Der Weg in den III. Weltkrieg

Nach dem Einschlag einer Rakete in einem Dorf an der polnisch-ukrainischen Grenze dröhnt die Propaganda-Maschine auf allen Seiten. Genau so hatte bereits der II. Weltkrieg begonnen.

Die Zeche für diesen Krieg wird, wie immer, die Zivilgesellschaft zahlen. Foto: Dsns.gov.ua / Wikimedia Commons / CC-BY-SA 4.0int

(KL) – Die Nachrichtenlage über den Einschlag einer angeblich russischen Rakete auf der polnischen Seite eines Grenzdorfs an der polnisch-ukrainischen Grenze hat viel Unruhe ausgelöst. Reflexhaft beschuldigten sich die russische und die ukrainische Seite, diese Rakete abgeschossen zu haben, die mindestens zwei Menschenleben gekostet hat. Und sofort kam die Frage auf, ob dies nun der NATO-Verteidigungsfall sei oder nicht. Offensichtlich war er es nicht, denn wenige Stunden später erklärte US-Präsident Joe Biden, dass es sich um eine von der Ukraine abgefeuerte und fehlgeleitete Rakete gehandelt habe. Bevor ein Joe Biden eine solche Erklärung abgibt, muss er über belastbare Informationen verfügen. Und plötzlich erinnert man sich, wie der II. Weltkrieg angefangen hatte.
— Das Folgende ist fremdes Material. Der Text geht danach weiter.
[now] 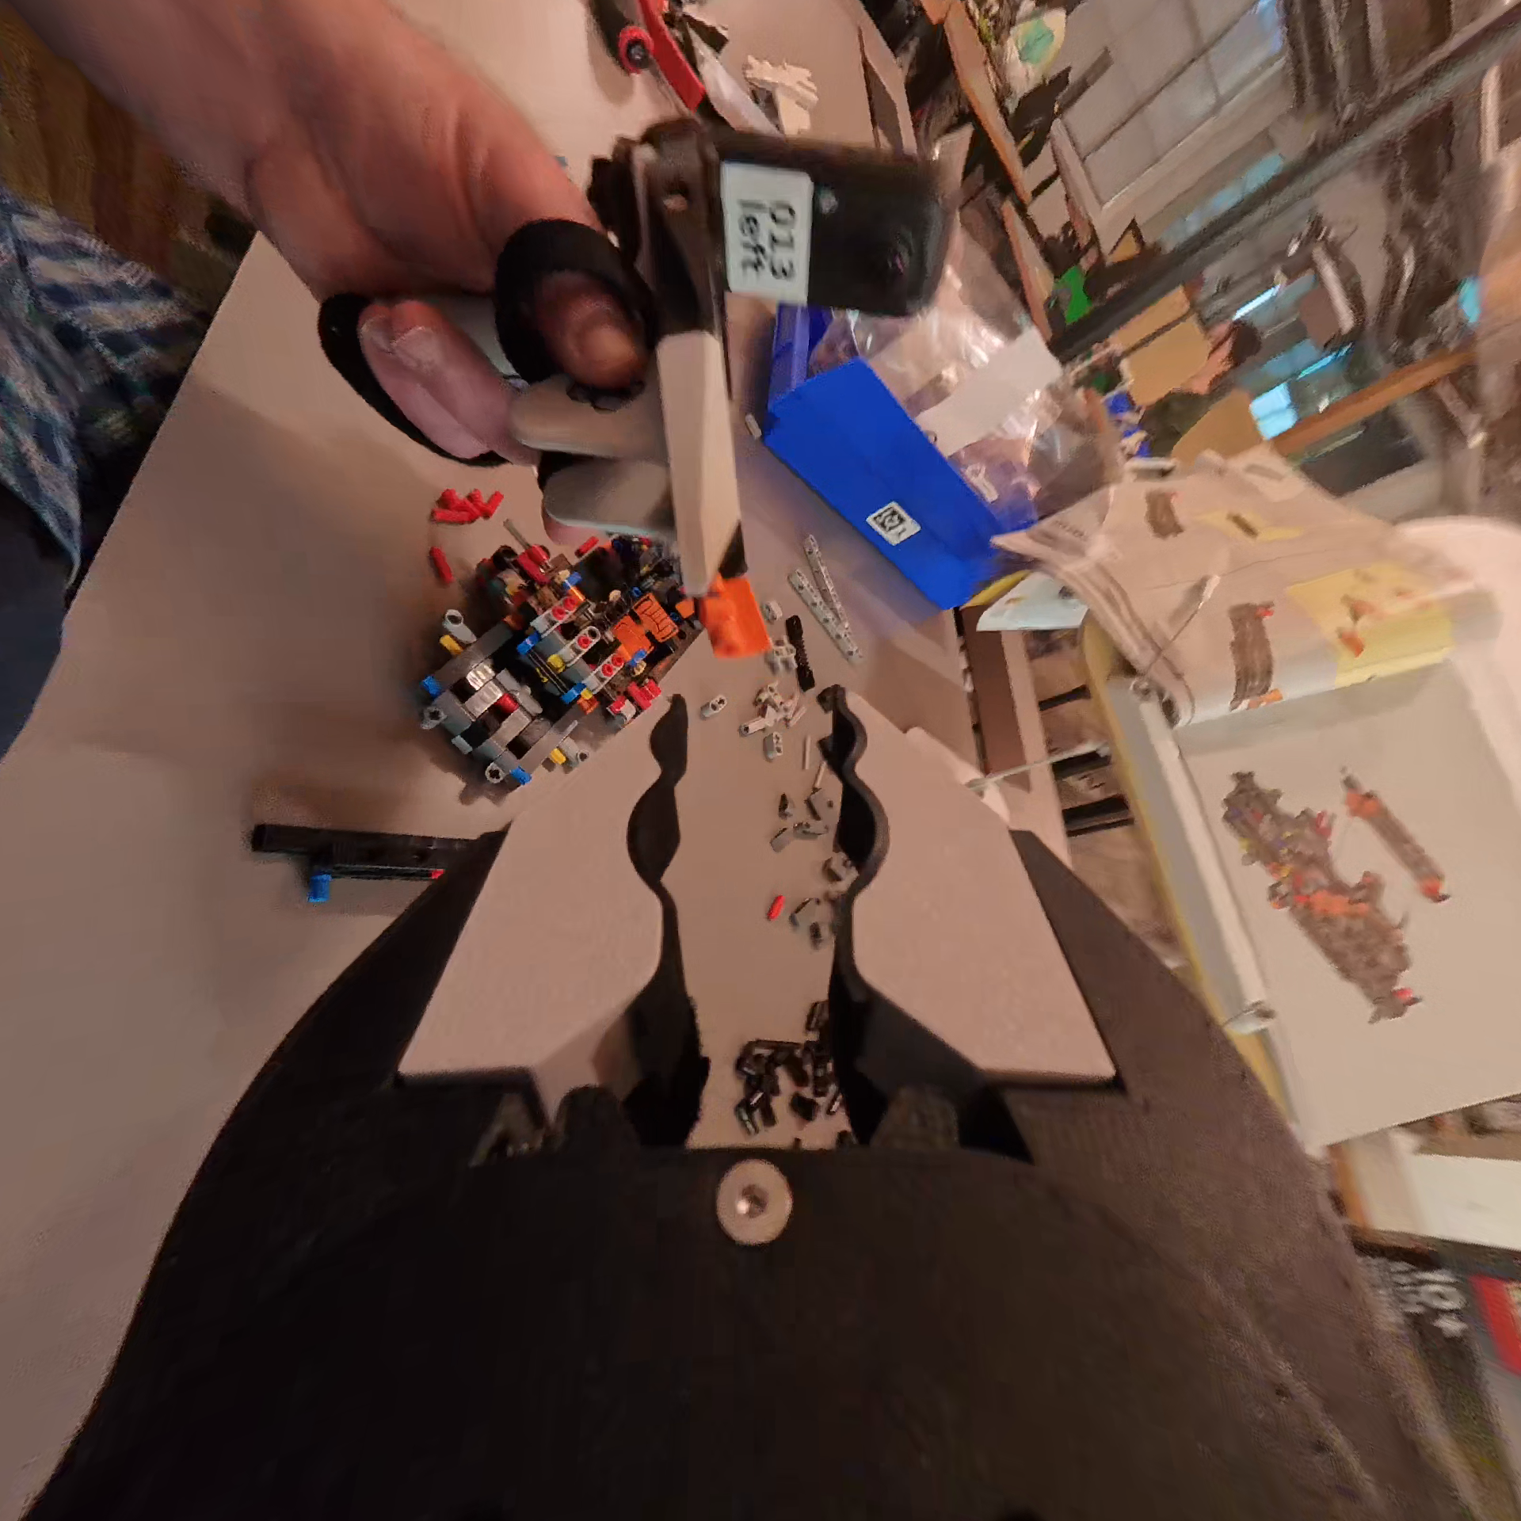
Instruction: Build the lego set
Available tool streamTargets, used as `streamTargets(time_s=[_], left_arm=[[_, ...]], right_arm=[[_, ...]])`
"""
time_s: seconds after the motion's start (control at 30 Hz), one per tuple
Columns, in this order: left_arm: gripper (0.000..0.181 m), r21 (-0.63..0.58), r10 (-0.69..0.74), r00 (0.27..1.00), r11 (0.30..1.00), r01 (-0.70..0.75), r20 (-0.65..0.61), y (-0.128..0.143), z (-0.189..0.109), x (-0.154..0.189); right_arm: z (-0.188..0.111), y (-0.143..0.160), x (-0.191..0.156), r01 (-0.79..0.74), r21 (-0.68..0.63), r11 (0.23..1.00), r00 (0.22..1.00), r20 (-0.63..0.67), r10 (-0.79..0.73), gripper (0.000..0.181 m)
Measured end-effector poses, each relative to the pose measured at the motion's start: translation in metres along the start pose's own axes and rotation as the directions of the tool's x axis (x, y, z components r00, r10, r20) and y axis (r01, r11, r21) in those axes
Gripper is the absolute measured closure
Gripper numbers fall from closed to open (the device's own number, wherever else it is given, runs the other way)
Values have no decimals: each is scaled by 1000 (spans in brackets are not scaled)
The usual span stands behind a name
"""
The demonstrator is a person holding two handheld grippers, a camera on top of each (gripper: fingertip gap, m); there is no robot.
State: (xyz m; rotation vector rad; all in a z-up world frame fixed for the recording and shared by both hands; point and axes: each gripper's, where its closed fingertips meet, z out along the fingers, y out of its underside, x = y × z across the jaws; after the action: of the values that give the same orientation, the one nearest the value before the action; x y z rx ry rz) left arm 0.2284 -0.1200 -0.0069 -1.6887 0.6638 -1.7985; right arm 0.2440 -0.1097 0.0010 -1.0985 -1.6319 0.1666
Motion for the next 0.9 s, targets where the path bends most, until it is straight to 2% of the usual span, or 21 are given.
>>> streamTargets(time_s=[0.07, 0.13, 0.23, 0.33, 0.47, 0.57, 0.73, 0.9], left_arm=[[175, 13, 28, 999, 1000, -29, 39, -6, -12, -4], [174, 33, 58, 994, 998, -61, 96, -13, -26, -12], [174, 65, 83, 982, 993, -96, 168, -22, -50, -20], [175, 98, 90, 968, 988, -116, 235, -28, -75, -28], [174, 127, 86, 945, 983, -132, 316, -27, -105, -37], [174, 160, 58, 941, 980, -117, 333, -28, -120, -46], [175, 145, 55, 935, 983, -113, 351, -26, -122, -56], [175, 165, 29, 933, 982, -94, 358, -26, -125, -63]], right_arm=[[6, 12, 12, -104, -22, 994, 994, 21, 104, 145], [13, 31, 24, -209, -59, 976, 977, 41, 212, 154], [24, 63, 50, -396, -114, 911, 914, 47, 403, 159], [39, 101, 73, -517, -200, 832, 845, 38, 534, 159], [54, 147, 88, -550, -314, 774, 811, 22, 585, 163], [78, 170, 84, -563, -367, 740, 783, 51, 620, 167], [125, 202, 66, -520, -476, 709, 772, 92, 629, 165], [149, 219, 53, -506, -534, 678, 745, 127, 655, 164]])
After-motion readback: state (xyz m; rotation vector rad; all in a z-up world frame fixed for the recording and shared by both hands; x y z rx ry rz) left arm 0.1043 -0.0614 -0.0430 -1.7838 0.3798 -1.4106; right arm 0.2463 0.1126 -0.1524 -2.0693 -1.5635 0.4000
Als Vorwand für den deutschen Einmarsch diente ein Täuschungs-Manöver, bei dem die Nazis selbst, als polnische Widerstandskämpfer verkleidet, am 31. August 1939 den Radiosender Gleiwitz überfielen und in polnischer Sprache eine Kriegserklärung an Deutschland verkündeten. Das, was man heute als „Fake News“ bezeichnen würde, diente Hitler als Vorwand, um seine Truppen am nächsten Morgen Polen überfallen zu lassen.

Die Geschwindigkeit, mit der Wolodomyr Selensky die russische Seite bezichtigte, ist einerseits nachvollziehbar, in einer Situation, in der Russland seine Raketenangriffe auf das ganze Land intensiviert hat. Andererseits versucht Selensky seit Monaten, mit allen Mitteln die NATO in diesen Krieg zu involvieren, denn die Militär-Experten sind sich einig, dass die Ukraine diesen Krieg, wenn überhaupt, nur mit Hilfe von NATO-Truppen gewinnen kann.

Der russischen Seite sind solche Angriffe allerdings ebenso zuzutrauen. Je länger dieser Krieg dauert, je mehr Rückschläge die russische Armee einstecken muss, desto heftiger wird das Vorgehen der russischen Armee. Nur – die Rückschläge der russischen Armee sind alles andere als ein Zeichen, dass dieser Krieg demnächst enden könnte. Nachdem die russische Armee das Westufer des Dnipro und Cherson verlassen haben, legen sie einige Kilometer vom Dnipro entfernt auf dem anderen Ufer eine große Verteidigungsanlage an, die kaum von der Ukraine angegriffen werden kann, zumal praktisch alle Brücken von der Ukraine vor Wochen und Monaten unbrauchbar gemacht worden waren, um den russischen Vormarsch und Nachschub zu unterbrechen. Wie die Russen aus dem Osten der Ukraine vertrieben werden sollen, ist unklar.

Der Zwischenfall mit dieser Rakete auf polnisches Gebiet zeigt vor allem eines: Es reicht ein Zwischenfall, um Reaktionen auszulösen, deren Konsequenzen offenbar niemandem klar sind oder aber, die billigend in Kauf genommen werden. Und ausnahmsweise hat Dimitri Medwedew, Putins Adlatus, einmal Recht, wenn er sagt, dass sich der Westen rasant auf den III. Weltkrieg zubewegt. Dass sein Land diesen Krieg angezettelt hat, das vergißt Medwedew allerdings zu erwähnen.

Es sollte aber niemand nach diesem III. Weltkrieg erstaunt fragen, wie es so weit kommen konnte. Es kann so weit kommen, weil sich alle Parteien redlich Mühe geben, die Situation ständig weiter eskalieren zu lassen. Die Rechnung dafür werden, wie immer, die Zivilbevölkerungen zahlen, mit ihrem Leben und zerstörten Ländern. Währenddessen werden die Verantwortlichen in Saus und Braus im Exil leben und keinerlei Verantwortung dafür tragen, was sie der Welt aufgebürdet haben.